- YOUR ASSIGNMENT
Print each entry below precisely as it reads.

Dataset items
────

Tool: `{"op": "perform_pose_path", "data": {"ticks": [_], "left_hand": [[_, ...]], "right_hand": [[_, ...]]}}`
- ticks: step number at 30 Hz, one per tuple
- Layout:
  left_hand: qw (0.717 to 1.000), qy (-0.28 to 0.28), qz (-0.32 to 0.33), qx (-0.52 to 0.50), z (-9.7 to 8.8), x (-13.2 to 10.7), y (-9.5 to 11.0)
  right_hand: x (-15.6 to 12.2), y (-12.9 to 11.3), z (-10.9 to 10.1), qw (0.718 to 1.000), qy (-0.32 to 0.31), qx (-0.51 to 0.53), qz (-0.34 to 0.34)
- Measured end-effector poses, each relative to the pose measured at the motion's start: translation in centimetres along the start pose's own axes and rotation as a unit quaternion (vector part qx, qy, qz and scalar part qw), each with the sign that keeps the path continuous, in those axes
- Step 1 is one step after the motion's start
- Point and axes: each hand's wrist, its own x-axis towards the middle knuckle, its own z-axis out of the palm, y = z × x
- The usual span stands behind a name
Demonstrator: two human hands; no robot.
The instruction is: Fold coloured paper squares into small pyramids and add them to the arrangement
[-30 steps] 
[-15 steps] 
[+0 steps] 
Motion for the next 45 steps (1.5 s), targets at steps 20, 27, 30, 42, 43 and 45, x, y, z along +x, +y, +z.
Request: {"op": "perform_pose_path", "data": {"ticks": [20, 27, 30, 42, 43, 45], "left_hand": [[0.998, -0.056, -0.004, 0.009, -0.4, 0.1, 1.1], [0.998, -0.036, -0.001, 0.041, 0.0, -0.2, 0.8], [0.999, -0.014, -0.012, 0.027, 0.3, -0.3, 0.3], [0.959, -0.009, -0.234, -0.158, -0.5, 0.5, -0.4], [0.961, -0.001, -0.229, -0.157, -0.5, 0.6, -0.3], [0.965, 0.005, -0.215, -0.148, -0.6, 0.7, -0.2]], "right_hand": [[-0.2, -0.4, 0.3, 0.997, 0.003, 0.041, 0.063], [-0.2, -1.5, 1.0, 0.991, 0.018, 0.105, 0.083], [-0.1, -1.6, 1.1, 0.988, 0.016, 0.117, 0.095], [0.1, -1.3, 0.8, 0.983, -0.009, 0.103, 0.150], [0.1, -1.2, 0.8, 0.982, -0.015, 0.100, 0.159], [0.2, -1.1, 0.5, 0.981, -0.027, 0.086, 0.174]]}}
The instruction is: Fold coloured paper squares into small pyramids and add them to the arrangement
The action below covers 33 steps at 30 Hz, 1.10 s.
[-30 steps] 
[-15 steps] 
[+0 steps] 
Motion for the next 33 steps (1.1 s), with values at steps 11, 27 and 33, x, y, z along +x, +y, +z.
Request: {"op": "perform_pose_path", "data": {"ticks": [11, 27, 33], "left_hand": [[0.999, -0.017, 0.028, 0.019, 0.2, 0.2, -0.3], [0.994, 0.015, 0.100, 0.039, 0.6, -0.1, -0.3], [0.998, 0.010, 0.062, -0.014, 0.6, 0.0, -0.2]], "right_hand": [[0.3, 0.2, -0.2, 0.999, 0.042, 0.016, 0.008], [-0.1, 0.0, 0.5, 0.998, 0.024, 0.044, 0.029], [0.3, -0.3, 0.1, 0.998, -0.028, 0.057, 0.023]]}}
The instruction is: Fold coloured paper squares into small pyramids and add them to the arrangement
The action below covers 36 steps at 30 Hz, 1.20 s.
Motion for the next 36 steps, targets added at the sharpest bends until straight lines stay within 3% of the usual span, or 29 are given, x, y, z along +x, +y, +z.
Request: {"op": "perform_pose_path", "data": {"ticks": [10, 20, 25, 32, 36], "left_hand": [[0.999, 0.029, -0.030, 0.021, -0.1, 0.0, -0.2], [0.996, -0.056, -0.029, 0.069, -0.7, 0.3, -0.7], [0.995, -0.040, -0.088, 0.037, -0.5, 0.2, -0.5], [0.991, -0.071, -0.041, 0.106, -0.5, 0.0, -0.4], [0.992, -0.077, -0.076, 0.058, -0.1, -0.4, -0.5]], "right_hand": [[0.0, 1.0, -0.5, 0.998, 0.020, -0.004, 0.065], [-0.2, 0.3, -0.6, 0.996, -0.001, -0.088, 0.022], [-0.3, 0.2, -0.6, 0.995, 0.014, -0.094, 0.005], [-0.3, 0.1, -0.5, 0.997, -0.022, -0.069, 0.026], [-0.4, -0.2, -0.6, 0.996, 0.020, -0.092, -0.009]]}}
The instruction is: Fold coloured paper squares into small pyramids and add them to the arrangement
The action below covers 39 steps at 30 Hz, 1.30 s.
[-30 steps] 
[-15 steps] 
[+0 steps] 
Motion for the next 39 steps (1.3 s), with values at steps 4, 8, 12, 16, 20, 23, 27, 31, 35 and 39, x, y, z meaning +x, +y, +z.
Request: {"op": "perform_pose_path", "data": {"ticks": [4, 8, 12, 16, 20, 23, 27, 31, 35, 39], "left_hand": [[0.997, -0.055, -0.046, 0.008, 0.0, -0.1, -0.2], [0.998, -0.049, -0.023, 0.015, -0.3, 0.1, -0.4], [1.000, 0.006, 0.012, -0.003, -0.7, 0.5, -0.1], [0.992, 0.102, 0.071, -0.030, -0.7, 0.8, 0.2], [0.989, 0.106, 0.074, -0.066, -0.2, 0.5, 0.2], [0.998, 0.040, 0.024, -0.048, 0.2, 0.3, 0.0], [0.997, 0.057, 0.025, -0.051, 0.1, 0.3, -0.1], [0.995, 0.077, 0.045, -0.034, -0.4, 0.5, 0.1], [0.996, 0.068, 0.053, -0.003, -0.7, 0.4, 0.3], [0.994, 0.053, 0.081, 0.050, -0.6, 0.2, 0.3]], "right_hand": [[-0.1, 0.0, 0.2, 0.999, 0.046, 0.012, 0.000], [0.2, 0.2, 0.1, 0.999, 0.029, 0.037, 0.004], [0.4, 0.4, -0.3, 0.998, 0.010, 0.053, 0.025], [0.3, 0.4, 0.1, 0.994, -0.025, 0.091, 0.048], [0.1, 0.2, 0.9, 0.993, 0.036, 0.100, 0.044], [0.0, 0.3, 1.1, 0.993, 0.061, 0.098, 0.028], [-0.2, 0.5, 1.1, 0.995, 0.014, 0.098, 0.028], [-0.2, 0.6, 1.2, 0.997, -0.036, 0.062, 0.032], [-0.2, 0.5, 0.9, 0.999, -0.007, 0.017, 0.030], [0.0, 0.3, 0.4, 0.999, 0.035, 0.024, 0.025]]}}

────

- ANSWER FOR THIS EXERCISE
Tool: `{"op": "perform_pose_path", "data": {"ticks": [_], "left_hand": [[_, ...]], "right_hand": [[_, ...]]}}`
- ticks: step number at 30 Hz, one per tuple
- Layout:
  left_hand: qw (0.717 to 1.000), qy (-0.28 to 0.28), qz (-0.32 to 0.33), qx (-0.52 to 0.50), z (-9.7 to 8.8), x (-13.2 to 10.7), y (-9.5 to 11.0)
  right_hand: x (-15.6 to 12.2), y (-12.9 to 11.3), z (-10.9 to 10.1), qw (0.718 to 1.000), qy (-0.32 to 0.31), qx (-0.51 to 0.53), qz (-0.34 to 0.34)
- Measured end-effector poses, each relative to the pose measured at the motion's start: translation in centimetres along the start pose's own axes and rotation as a unit quaternion (vector part qx, qy, qz and scalar part qw), each with the sign that keeps the path continuous, in those axes
- Step 1 is one step after the motion's start
- Point and axes: each hand's wrist, its own x-axis towards the middle knuckle, its own z-axis out of the palm, y = z × x
- The usual span stands behind a name
Demonstrator: two human hands; no robot.
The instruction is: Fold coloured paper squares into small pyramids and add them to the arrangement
[-30 steps] 
[-15 steps] 
[+0 steps] 
Motion for the next 45 steps (1.5 s), targets at steps 20, 27, 30, 42, 43 and 45, x, y, z along +x, +y, +z.
Request: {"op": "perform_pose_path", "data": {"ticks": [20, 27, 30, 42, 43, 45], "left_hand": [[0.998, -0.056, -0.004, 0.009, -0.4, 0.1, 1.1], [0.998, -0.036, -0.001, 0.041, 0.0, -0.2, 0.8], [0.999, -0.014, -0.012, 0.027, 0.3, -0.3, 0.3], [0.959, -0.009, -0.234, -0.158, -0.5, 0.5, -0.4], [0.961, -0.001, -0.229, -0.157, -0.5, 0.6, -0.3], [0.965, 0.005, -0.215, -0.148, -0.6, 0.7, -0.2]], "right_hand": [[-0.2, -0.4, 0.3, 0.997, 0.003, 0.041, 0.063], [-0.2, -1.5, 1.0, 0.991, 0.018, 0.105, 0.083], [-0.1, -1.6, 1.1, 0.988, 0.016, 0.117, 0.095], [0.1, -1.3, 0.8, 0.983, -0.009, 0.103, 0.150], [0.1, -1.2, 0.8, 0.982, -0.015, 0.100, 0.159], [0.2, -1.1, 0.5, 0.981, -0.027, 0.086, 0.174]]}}
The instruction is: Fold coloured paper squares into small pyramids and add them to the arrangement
The action below covers 33 steps at 30 Hz, 1.10 s.
[-30 steps] 
[-15 steps] 
[+0 steps] 
Motion for the next 33 steps (1.1 s), with values at steps 11, 27 and 33, x, y, z along +x, +y, +z.
Request: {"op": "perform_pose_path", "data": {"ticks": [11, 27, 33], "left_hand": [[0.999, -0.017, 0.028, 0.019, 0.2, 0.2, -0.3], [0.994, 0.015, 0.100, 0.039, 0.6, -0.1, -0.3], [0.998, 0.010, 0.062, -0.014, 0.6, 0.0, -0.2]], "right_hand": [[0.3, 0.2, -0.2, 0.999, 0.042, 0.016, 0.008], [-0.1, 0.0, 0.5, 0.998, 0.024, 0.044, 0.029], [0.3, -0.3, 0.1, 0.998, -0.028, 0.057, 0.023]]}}
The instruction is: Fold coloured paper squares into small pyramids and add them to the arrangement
The action below covers 36 steps at 30 Hz, 1.20 s.
Motion for the next 36 steps, targets added at the sharpest bends until straight lines stay within 3% of the usual span, or 29 are given, x, y, z along +x, +y, +z.
Request: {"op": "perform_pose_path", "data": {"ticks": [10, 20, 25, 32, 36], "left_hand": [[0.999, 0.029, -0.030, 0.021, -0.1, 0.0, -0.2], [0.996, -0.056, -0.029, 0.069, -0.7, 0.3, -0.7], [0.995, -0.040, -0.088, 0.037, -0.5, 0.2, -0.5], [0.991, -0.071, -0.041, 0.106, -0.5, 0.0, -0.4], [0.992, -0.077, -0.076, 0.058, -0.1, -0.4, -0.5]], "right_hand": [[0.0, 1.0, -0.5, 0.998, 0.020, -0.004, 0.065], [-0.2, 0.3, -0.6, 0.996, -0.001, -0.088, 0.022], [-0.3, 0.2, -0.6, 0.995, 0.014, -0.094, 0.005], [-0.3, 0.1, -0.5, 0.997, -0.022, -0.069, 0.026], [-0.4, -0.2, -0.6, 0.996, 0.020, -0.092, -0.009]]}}
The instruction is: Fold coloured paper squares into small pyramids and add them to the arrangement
The action below covers 39 steps at 30 Hz, 1.30 s.
[-30 steps] 
[-15 steps] 
[+0 steps] 
Motion for the next 39 steps (1.3 s), with values at steps 4, 8, 12, 16, 20, 23, 27, 31, 35 and 39, x, y, z meaning +x, +y, +z.
Request: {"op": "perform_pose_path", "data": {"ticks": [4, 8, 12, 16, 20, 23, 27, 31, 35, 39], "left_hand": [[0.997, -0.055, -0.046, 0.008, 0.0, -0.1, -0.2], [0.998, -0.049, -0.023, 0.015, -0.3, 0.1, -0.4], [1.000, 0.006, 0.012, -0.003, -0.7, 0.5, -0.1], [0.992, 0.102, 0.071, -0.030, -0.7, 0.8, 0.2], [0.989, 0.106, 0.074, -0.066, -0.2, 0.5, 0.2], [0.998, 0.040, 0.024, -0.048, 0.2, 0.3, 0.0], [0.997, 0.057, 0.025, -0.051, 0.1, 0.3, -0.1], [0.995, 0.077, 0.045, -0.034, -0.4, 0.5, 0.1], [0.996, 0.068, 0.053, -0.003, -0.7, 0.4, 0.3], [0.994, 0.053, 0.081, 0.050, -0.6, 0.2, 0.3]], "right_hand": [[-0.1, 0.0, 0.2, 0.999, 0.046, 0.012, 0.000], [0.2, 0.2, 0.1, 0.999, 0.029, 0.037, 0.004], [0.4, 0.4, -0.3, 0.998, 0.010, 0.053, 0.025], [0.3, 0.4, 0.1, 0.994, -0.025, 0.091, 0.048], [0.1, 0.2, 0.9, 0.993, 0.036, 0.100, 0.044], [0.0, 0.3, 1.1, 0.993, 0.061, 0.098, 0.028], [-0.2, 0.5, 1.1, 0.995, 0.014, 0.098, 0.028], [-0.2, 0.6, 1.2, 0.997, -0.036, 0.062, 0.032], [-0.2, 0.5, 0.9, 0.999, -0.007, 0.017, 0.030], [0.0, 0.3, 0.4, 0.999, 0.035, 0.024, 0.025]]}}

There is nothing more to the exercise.